*** Opening Data for processing ***

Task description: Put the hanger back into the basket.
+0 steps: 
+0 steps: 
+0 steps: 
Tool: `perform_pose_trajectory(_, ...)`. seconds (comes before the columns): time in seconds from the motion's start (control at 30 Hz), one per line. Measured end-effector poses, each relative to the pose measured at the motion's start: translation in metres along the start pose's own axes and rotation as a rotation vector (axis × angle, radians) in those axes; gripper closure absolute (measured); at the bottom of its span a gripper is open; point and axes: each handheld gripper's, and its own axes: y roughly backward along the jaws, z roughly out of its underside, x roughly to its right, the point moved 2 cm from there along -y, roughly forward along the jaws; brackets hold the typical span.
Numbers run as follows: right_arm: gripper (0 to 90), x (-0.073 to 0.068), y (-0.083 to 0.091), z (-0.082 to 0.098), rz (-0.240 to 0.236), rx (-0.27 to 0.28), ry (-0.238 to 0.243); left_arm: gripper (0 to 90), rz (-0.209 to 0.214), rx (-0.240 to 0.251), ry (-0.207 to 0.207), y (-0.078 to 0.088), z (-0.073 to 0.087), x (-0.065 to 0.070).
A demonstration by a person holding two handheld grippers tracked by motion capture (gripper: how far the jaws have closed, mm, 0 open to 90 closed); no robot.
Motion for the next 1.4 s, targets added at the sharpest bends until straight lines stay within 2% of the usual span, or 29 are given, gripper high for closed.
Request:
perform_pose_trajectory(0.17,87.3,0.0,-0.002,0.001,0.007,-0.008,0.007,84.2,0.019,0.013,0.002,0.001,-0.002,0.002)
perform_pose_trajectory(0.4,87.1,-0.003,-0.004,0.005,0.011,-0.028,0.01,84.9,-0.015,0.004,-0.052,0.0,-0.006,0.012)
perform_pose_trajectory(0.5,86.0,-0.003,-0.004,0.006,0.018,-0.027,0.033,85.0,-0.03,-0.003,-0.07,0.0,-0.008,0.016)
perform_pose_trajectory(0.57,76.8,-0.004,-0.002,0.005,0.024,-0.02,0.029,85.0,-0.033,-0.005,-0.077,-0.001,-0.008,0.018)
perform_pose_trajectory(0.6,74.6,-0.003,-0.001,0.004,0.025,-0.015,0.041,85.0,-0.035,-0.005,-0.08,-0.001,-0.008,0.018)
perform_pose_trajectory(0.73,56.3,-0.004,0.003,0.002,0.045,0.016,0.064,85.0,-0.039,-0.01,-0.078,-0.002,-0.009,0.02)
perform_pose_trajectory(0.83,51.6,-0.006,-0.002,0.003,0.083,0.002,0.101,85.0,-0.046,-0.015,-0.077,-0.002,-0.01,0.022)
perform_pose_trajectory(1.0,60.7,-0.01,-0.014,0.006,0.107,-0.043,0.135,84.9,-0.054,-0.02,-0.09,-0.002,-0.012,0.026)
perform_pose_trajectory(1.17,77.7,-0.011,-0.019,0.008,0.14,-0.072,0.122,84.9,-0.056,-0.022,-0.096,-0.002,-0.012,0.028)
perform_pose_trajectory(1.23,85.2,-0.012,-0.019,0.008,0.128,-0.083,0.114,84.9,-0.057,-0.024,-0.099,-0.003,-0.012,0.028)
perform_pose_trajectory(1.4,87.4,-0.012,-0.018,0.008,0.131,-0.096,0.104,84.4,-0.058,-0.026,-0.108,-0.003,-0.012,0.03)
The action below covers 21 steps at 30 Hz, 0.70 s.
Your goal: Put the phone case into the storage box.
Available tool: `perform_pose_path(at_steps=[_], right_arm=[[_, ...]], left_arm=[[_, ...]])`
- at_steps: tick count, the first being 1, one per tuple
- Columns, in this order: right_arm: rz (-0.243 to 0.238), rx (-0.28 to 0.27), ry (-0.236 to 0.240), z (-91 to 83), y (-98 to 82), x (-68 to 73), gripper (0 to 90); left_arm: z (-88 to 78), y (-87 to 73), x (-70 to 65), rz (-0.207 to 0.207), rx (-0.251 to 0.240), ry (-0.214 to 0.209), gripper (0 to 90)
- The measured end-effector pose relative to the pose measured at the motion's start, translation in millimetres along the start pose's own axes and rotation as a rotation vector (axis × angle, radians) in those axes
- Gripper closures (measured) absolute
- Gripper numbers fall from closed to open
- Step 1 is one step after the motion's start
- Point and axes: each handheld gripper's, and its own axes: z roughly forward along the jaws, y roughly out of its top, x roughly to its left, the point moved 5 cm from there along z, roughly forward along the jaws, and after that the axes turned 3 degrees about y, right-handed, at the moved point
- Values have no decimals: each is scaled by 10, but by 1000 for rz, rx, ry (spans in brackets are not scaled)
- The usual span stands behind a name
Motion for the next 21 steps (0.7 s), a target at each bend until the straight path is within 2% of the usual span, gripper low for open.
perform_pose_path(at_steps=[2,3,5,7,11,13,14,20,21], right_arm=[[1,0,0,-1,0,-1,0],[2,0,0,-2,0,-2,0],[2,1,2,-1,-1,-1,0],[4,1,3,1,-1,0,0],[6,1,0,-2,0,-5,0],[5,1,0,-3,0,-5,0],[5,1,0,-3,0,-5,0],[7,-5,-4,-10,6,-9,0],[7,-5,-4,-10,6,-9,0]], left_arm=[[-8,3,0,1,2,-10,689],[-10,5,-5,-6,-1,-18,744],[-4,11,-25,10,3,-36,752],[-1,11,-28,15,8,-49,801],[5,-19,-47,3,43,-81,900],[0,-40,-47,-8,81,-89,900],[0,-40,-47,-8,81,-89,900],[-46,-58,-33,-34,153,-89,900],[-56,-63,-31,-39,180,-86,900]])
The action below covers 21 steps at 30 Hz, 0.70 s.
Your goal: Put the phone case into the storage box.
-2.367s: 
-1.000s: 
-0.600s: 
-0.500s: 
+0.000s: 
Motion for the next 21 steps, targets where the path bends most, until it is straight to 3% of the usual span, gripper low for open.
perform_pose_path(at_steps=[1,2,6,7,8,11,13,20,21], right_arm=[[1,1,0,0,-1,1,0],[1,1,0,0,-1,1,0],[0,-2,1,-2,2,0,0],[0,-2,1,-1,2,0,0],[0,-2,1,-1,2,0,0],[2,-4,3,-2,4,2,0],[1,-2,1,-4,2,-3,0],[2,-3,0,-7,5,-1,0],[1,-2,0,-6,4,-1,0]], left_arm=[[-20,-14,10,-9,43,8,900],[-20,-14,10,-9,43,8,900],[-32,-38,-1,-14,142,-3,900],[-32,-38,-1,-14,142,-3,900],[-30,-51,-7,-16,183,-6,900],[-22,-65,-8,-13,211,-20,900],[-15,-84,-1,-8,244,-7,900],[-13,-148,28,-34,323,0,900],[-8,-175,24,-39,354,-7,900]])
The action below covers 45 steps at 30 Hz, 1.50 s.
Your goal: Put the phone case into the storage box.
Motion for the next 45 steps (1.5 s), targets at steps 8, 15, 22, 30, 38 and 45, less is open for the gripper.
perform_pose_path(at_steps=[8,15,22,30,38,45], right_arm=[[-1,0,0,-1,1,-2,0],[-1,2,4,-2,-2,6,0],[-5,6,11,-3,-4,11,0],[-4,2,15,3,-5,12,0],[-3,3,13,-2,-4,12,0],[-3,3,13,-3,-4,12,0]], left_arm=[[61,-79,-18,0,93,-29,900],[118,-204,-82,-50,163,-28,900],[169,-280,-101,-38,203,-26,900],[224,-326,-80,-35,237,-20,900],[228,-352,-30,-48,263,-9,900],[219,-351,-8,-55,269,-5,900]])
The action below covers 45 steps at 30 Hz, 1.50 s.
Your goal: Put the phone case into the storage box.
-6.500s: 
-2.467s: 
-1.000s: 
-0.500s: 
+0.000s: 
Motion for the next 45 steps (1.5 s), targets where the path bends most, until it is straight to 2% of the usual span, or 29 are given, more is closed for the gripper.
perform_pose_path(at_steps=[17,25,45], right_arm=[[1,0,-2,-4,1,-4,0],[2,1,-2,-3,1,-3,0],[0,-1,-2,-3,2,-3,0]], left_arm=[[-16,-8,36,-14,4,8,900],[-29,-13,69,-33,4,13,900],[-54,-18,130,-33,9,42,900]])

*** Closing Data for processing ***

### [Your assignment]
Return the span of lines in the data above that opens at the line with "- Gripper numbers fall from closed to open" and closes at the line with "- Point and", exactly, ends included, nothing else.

### [Output below]
- Gripper numbers fall from closed to open
- Step 1 is one step after the motion's start
- Point and axes: each handheld gripper's, and its own axes: z roughly forward along the jaws, y roughly out of its top, x roughly to its left, the point moved 5 cm from there along z, roughly forward along the jaws, and after that the axes turned 3 degrees about y, right-handed, at the moved point

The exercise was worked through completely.